In usual DNA sequencing light intensities at four wavebands are measured, since four dyes are used. Interestingly, Dr. Kheterpal and Professor Mathies asked us if we could instead use only three light intensities for base-calling. After some struggles, we designed a procedure consisting of a series of nonnegative least squares and a model selection scheme [1]. Professor Mathies was very pleased with the result.

The work on deconvolution is also motivated by Sanger sequencing and is more technical than color correction. Each base in a Sanger sequencing trace can roughly be represented by a Gaussian-shaped peak on a continuous scale, and the four kinds of nucleotides, namely A, G, C and T, are represented by four different colors respectively. The motion of DNA molecules in capillary is usually explained by the reptation theory. The aggregation of the molecules of the same size can approximately be described by a Brownian motion. That explains why each peak looks like a normal distribution. In Sanger sequencing, most base-calling errors come from the regions with runs of the same kind of nucleotides, and lead to insertions and deletions, or simply indels. Once an error of this type occurs in base-calling, it often causes more trouble than a substitution error does in an alignment. How to separate these peaks, or in other words, how to count the bases in a run correctly, is a problem that we solved with the deconvolution technique.

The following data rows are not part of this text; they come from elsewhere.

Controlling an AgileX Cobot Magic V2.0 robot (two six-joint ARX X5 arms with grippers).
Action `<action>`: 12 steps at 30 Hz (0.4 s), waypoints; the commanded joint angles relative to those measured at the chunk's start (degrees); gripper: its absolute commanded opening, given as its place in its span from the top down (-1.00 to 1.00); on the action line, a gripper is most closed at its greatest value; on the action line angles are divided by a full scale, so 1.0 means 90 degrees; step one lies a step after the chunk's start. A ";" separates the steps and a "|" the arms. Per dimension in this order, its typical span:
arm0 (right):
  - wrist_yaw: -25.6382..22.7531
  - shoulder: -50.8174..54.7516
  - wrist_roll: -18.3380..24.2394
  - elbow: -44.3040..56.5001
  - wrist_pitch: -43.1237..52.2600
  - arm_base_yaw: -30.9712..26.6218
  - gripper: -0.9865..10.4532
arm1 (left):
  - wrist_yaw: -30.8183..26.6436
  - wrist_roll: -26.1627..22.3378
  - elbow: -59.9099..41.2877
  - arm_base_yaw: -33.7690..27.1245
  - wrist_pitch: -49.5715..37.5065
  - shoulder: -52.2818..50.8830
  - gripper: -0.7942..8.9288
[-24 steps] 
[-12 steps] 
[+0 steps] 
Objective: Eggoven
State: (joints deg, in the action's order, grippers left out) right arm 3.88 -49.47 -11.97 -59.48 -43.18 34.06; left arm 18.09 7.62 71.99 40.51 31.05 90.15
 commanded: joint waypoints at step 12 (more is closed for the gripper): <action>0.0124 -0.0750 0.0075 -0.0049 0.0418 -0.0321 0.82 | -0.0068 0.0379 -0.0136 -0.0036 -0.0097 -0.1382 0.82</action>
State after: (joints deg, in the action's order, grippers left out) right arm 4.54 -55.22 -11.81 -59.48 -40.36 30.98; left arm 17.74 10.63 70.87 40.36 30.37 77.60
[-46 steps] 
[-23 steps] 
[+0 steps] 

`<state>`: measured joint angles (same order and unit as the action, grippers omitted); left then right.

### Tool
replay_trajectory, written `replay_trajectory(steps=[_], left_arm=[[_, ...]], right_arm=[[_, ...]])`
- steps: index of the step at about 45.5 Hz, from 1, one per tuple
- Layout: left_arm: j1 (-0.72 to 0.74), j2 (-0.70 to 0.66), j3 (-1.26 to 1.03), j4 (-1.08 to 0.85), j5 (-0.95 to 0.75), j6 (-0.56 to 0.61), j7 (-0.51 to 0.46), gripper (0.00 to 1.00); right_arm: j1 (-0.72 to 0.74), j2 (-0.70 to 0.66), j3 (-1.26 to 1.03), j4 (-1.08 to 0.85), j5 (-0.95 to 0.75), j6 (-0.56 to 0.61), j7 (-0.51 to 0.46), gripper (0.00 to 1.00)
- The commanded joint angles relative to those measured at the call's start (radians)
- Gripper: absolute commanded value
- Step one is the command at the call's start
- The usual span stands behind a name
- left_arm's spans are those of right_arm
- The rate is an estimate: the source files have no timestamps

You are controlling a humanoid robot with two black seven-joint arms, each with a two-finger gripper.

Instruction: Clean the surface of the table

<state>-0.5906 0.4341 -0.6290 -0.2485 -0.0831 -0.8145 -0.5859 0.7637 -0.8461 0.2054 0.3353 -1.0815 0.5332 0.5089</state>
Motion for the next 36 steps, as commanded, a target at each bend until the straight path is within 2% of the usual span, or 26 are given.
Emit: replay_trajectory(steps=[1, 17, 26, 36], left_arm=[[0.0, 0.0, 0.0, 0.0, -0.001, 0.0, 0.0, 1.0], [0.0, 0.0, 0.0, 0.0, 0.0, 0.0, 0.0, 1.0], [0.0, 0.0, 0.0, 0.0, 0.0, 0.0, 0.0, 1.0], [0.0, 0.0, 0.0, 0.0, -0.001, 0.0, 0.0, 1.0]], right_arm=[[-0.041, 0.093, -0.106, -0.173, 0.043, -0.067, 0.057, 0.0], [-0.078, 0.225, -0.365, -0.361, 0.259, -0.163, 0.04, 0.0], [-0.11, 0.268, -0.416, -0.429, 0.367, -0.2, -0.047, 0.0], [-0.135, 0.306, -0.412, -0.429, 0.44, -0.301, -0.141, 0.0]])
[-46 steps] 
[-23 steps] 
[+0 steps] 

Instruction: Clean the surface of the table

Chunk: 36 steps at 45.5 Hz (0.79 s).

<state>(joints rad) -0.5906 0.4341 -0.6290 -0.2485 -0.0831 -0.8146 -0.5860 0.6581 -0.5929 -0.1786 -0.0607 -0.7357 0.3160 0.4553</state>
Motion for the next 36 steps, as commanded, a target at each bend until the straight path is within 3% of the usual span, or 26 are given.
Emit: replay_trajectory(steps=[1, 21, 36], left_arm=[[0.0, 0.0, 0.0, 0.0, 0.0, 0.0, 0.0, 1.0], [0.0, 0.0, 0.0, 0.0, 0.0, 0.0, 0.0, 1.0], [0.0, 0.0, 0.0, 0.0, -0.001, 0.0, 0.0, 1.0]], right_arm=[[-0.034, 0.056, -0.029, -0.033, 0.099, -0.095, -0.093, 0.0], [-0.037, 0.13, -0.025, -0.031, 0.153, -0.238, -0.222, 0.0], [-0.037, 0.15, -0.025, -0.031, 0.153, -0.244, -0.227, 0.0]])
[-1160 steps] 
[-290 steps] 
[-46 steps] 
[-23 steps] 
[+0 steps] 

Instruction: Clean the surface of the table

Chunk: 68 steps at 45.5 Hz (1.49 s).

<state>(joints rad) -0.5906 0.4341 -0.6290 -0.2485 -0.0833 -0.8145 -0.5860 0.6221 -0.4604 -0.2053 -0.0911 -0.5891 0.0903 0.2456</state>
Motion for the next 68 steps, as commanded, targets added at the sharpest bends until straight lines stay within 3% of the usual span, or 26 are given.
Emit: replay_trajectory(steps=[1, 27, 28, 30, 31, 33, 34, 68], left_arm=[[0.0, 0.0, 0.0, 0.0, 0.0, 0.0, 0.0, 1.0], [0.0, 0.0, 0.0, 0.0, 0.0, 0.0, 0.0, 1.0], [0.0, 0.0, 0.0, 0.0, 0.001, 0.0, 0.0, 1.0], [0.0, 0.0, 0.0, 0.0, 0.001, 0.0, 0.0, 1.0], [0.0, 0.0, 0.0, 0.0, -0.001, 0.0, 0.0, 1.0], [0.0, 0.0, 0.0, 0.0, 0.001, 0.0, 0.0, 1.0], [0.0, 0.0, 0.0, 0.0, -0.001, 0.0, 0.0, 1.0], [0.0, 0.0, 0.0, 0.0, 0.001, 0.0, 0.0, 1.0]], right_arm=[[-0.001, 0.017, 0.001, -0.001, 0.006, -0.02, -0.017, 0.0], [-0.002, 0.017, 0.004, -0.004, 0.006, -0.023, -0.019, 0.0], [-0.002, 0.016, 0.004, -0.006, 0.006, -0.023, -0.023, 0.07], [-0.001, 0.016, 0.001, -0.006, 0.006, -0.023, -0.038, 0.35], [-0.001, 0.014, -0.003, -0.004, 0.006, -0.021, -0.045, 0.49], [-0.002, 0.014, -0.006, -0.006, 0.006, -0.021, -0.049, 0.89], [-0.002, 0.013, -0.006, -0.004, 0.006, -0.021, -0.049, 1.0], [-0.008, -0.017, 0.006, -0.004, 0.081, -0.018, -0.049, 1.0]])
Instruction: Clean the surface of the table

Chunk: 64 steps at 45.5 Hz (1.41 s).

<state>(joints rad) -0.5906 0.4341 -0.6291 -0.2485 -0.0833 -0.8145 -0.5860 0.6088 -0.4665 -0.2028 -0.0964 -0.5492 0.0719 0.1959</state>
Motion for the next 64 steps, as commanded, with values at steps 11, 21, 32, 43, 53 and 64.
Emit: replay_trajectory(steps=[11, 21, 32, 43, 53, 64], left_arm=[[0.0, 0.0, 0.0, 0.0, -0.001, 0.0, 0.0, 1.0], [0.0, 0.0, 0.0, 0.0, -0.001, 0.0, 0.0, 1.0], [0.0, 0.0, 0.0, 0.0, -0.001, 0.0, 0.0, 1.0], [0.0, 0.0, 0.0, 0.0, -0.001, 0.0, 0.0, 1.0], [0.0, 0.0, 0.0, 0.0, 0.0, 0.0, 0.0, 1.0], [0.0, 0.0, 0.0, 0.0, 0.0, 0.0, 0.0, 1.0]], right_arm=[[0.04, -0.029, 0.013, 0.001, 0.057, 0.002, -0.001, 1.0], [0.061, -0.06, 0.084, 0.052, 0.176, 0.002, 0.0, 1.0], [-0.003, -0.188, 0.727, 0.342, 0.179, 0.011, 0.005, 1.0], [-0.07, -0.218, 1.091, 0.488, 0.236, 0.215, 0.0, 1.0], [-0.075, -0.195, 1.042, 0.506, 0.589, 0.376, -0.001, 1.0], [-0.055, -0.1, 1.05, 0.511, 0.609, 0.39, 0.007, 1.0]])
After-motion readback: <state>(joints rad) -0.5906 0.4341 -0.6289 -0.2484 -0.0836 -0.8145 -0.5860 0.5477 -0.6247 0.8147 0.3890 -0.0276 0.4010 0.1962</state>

The parametric deconvolution [5] was something we worked out without much prior literature knowledge on the topic. Terry suggested that we do a literature survey. In 1995, I searched the key word, deconvolution, on Yahoo (I am sure it was not Google then), and got over one thousand hits, and the early work went back to the nineteenth century. Obviously deconvolution is a common problem in many areas. I read almost all relevant papers I could find, and discussed them with Terry over a long period of time till 2000 in Melbourne. One issue that puzzled us was whether deconvolution is an ill-posed problem — a notion postulated by Hadamard in 1902. Without any constraint on the solution space, deconvolution is an ill-posed problem, and had been classified so in applied mathematics. Nevertheless, in many cases, the signals to be reconstructed are positive and “sparse”. In parametric deconvolution, we formulate the unknowns by a mixture of finite Dirac spikes, and we can estimate them well in a regular sense, see Theorem 4.1 and 4.2 in Li and Speed [5], although the dimension of the solution space needs to be estimated too by model selection, see Algorithm 5.2 in Li and Speed [5] and Proposition 3.3 in Li [2]. Thus Terry and I came to the conclusion: if the signal to be reconstructed is positive and sparse, then deconvolution is well-posed.

The well-posedness explains why historically some nonparametric deconvolvers such as the Jansson’s method and the folk iteration (5.2) in Li and Speed [7], obtained in different scenarios by either EM algorithms or Bayesian methods in the literature, work quite well in their respective applications. Furthermore, Terry and I did an investigation on the general linear inverse problem with positive constraints (LININPOS) that underlies the folk iteration. We discovered that the iteration in fact minimizes the Kullback-Leibler divergence between the target and the fit, and this result clarifies the core structure of the LININPOS solution.

The work described here has been a source of both enlightenment and enjoyment to me. When I was writing down these words, those scenes when Terry and I walked down Hearst Avenue and chatted on various issues came upon my mind like yesterday. I am sure that Terry’s other students and colleagues had their own pleasant study and work experiences with him as well. His spirit is no doubt the source of many good things. In addition to his passion for science and mathematics, his respect of the interests and talents of each student, each collaborator and his own may partially explain his wide research spectrum.